▶ **WHAT TO WORK ON**: Output all of the data below without changing a word, and exclude the pictures.

▶ **DATA EXCERPT**:
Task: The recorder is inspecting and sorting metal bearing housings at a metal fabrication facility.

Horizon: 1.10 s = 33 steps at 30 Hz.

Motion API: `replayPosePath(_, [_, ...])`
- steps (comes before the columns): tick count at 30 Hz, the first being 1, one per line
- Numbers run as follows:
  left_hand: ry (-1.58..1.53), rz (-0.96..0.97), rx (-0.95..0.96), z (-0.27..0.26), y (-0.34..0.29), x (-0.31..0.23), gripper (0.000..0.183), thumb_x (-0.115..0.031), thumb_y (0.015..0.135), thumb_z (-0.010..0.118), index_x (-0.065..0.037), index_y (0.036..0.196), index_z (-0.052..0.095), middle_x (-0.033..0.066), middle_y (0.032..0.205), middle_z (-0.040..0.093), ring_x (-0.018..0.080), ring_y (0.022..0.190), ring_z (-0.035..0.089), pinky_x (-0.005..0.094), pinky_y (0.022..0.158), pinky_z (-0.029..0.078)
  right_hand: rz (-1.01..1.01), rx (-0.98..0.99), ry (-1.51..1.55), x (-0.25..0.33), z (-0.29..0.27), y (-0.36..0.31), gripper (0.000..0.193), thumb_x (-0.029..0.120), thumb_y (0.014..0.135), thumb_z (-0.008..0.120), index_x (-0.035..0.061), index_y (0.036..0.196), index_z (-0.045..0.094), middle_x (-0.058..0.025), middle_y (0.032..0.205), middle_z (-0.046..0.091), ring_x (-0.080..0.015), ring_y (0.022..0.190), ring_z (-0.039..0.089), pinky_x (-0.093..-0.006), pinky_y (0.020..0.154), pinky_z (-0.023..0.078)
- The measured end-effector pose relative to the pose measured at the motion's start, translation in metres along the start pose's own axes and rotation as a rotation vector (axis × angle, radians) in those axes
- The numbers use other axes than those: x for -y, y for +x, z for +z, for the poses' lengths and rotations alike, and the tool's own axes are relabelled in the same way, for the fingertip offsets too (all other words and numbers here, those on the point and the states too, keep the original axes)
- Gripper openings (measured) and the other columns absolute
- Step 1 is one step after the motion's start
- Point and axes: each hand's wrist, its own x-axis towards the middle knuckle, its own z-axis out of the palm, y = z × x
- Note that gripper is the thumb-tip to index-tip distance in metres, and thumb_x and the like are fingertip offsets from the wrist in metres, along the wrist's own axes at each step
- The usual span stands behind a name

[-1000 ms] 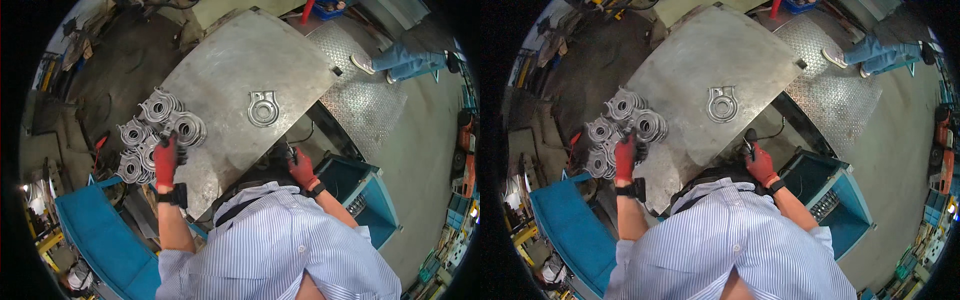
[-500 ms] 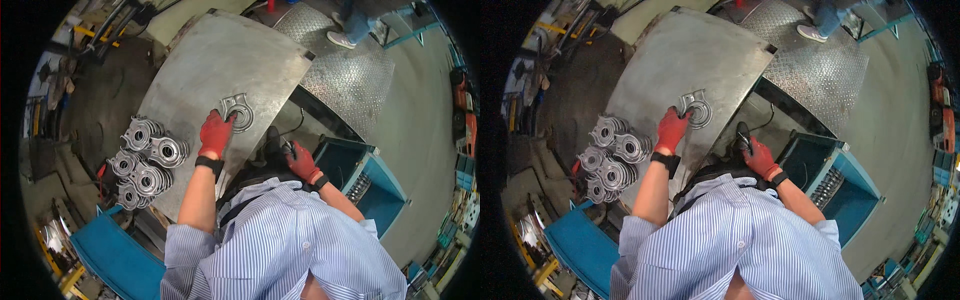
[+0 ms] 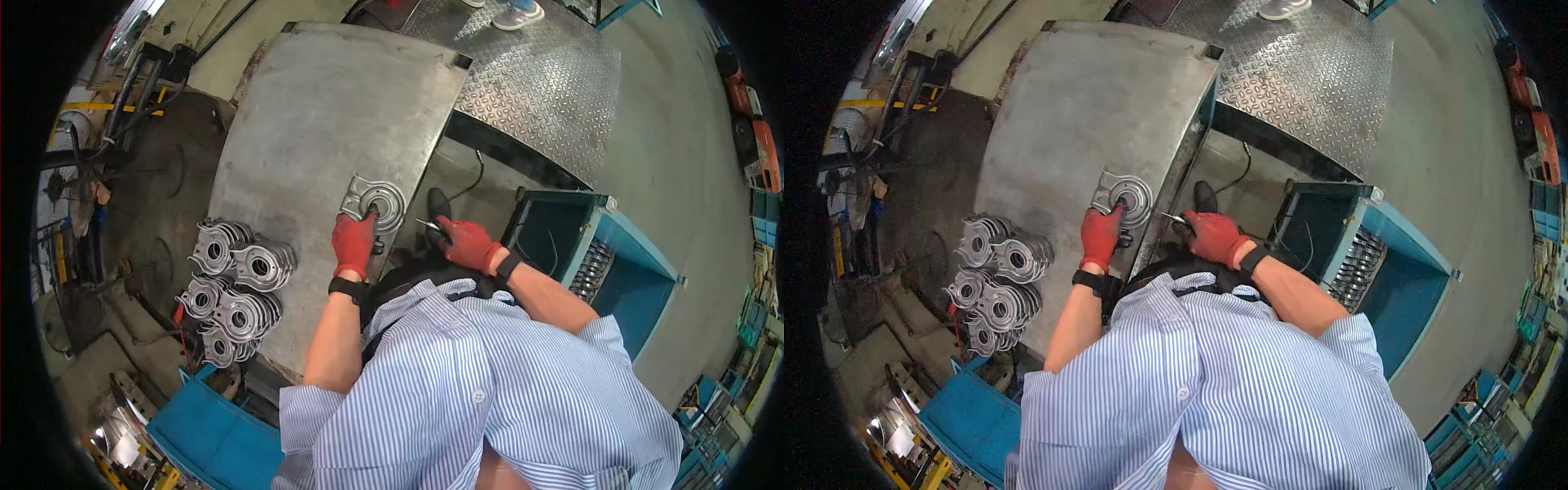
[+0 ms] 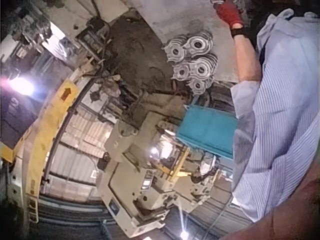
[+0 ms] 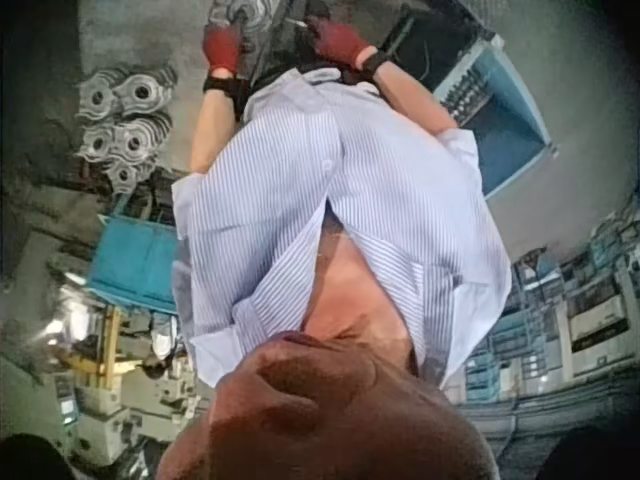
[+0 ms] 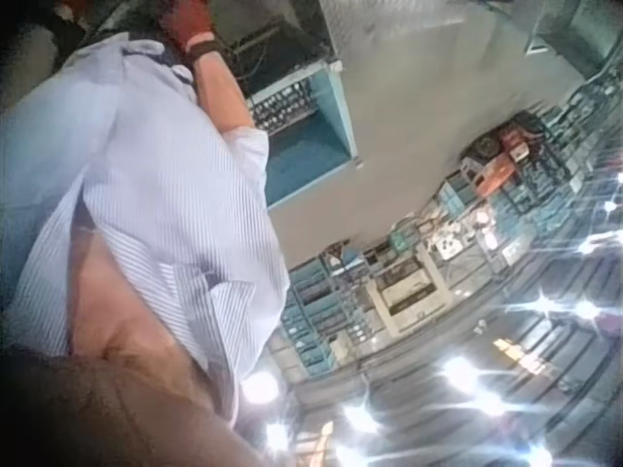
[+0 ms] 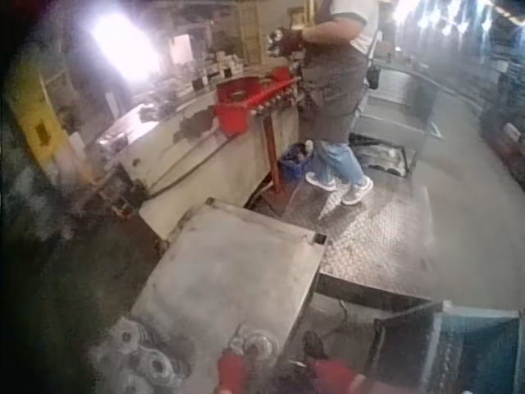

▶ **ANSWER SPACE**:
Task: The recorder is inspecting and sorting metal bearing housings at a metal fabrication facility.

Horizon: 1.10 s = 33 steps at 30 Hz.

Motion API: `replayPosePath(_, [_, ...])`
- steps (comes before the columns): tick count at 30 Hz, the first being 1, one per line
- Numbers run as follows:
  left_hand: ry (-1.58..1.53), rz (-0.96..0.97), rx (-0.95..0.96), z (-0.27..0.26), y (-0.34..0.29), x (-0.31..0.23), gripper (0.000..0.183), thumb_x (-0.115..0.031), thumb_y (0.015..0.135), thumb_z (-0.010..0.118), index_x (-0.065..0.037), index_y (0.036..0.196), index_z (-0.052..0.095), middle_x (-0.033..0.066), middle_y (0.032..0.205), middle_z (-0.040..0.093), ring_x (-0.018..0.080), ring_y (0.022..0.190), ring_z (-0.035..0.089), pinky_x (-0.005..0.094), pinky_y (0.022..0.158), pinky_z (-0.029..0.078)
  right_hand: rz (-1.01..1.01), rx (-0.98..0.99), ry (-1.51..1.55), x (-0.25..0.33), z (-0.29..0.27), y (-0.36..0.31), gripper (0.000..0.193), thumb_x (-0.029..0.120), thumb_y (0.014..0.135), thumb_z (-0.008..0.120), index_x (-0.035..0.061), index_y (0.036..0.196), index_z (-0.045..0.094), middle_x (-0.058..0.025), middle_y (0.032..0.205), middle_z (-0.046..0.091), ring_x (-0.080..0.015), ring_y (0.022..0.190), ring_z (-0.039..0.089), pinky_x (-0.093..-0.006), pinky_y (0.020..0.154), pinky_z (-0.023..0.078)
- The measured end-effector pose relative to the pose measured at the motion's start, translation in metres along the start pose's own axes and rotation as a rotation vector (axis × angle, radians) in those axes
- The numbers use other axes than those: x for -y, y for +x, z for +z, for the poses' lengths and rotations alike, and the tool's own axes are relabelled in the same way, for the fingertip offsets too (all other words and numbers here, those on the point and the states too, keep the original axes)
- Gripper openings (measured) and the other columns absolute
- Step 1 is one step after the motion's start
- Point and axes: each hand's wrist, its own x-axis towards the middle knuckle, its own z-axis out of the palm, y = z × x
- Note that gripper is the thumb-tip to index-tip distance in metres, and thumb_x and the like are fingertip offsets from the wrist in metres, along the wrist's own axes at each step
- The usual span stands behind a name

[-1000 ms] 
[-500 ms] 
[+0 ms] 
[+0 ms] 
[+0 ms] 
[+0 ms] 
[+0 ms] 

Besides this answer, nothing more is needed.